C’en est fini du divorce entre la ville et la campagne. A Imilchil, il y aura bientôt tout ce que l’on peut trouver, ou tout ce dont on regrette l’absence, dans les grandes agglomérations de la côte, dans les quartiers populaires de Tanger ou les bidonvilles de Casablanca. Déjà, la guerre en Irak y est suivie de près, et douloureusement ressentie, comme partout ailleurs dans le royaume. Il existe des sections locales de la plupart des partis politiques, surtout "berbéristes", certes, mais aussi islamistes.
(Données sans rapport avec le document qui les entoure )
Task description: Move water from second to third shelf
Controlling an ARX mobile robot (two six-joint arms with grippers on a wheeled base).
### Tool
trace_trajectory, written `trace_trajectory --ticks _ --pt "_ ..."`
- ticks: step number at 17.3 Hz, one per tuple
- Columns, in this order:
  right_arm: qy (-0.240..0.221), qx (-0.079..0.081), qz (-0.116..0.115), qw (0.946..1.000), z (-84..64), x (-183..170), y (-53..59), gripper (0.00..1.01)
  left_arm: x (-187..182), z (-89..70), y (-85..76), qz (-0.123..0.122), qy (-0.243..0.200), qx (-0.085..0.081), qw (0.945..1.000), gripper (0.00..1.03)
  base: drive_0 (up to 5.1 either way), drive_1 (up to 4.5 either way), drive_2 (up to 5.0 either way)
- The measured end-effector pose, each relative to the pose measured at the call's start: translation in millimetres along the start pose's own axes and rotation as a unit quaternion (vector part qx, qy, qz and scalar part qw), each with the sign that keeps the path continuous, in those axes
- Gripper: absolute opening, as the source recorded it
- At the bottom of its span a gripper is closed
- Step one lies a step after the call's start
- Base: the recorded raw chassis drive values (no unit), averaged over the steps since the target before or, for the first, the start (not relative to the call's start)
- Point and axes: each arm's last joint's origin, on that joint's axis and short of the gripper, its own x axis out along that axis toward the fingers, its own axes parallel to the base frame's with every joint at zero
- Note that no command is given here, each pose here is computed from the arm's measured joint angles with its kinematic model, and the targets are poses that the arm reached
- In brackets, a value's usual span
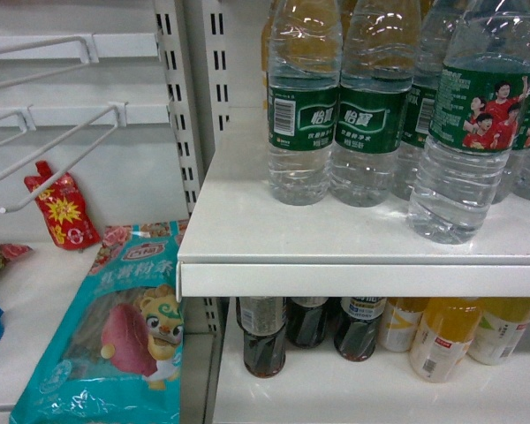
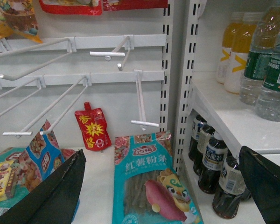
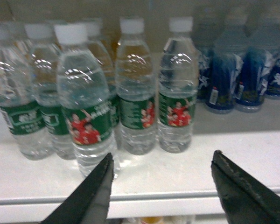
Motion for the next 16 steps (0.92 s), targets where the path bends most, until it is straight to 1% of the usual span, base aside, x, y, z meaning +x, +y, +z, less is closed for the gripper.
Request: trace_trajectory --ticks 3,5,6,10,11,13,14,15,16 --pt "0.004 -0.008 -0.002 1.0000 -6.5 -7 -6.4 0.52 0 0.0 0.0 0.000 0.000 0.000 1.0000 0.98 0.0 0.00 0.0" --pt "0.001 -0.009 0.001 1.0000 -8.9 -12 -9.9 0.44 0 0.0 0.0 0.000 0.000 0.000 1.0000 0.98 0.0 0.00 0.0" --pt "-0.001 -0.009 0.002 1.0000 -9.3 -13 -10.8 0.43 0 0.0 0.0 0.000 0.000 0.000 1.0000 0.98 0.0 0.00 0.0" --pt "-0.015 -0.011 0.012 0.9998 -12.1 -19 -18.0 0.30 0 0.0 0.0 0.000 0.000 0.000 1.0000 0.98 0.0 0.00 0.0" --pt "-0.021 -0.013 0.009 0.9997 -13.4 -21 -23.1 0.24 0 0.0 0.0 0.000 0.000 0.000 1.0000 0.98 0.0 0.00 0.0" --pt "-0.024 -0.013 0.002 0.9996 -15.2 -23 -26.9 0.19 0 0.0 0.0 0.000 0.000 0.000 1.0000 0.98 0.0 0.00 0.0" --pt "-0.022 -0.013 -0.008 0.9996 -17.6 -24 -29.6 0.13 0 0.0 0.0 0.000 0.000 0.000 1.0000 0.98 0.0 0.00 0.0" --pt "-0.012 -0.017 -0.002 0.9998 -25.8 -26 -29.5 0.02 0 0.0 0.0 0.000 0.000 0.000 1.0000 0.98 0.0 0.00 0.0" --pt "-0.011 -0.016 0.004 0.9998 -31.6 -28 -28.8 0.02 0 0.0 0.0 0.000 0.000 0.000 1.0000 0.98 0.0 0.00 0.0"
Des parlementaires viennent "consulter la base", et Moha Ould Biaâ songe à se présenter, pour le compte de la Gauche socialiste unifiée (GSU), aux prochaines élections communales, en juin. La presse, même à faible tirage, parvient jusque dans ce recoin du territoire national, sans parler de la voie des ondes. Mais, surtout, l’exode rural à rebours que provoque une crise économique persistante aboutit à une fusion des mentalités dont les revenants des villes sont le ferment. Le soir tombé, quand les jeunes gens - la file des filles, d’un côté, celle des garçons, à portée de voix, de l’autre - se lancent des rimes improvisées, comme le firent leurs aïeux, se mêlent aux vers traditionnels des slogans publicitaires entendus à la télévision.

C’en est fini, également, de la carte postale. Ou, plutôt, le recto et le verso s’équilibrent maintenant. L’image est beaucoup moins haute en couleur que le "pèlerinage des fiancés", mais elle n’a plus sur le dos une légende tragique, un message de misère cachée et de haine rentrée. Les deux lacs de larmes, Isli et Tislit, vont-ils s’assécher ? En tout cas, "ceux du bled" et "ceux de la ville" vivent désormais ensemble, appartiennent tous à la même tribu, Aït Imilchil. D’ailleurs, quand on recherche Imilchil sur Internet, on tombe sur le site d’une agence matrimoniale marocaine, mais également sur Akhiam, le nom de l’ONG créée par Moha Ould Biaâ, après son retour de Fès. Est-ce le signe d’un heureux mariage, susceptible d’être béni d’une progéniture aussi nombreuse que prospère ? Ou, dans l’air pur de la montagne, des noces de contestation se préparent-elles ? L’Atlas redeviendra-t-il un volcan ? Il est trop tôt pour le dire. Mais, cette fois-ci, c’est franc jeu. "Je hais les Américains pour ce qu’ils font à Bagdad, dit un habitant d’Imilchil. Mais je leur pardonnerai, s’ils viennent aussi ici imposer la démocratie."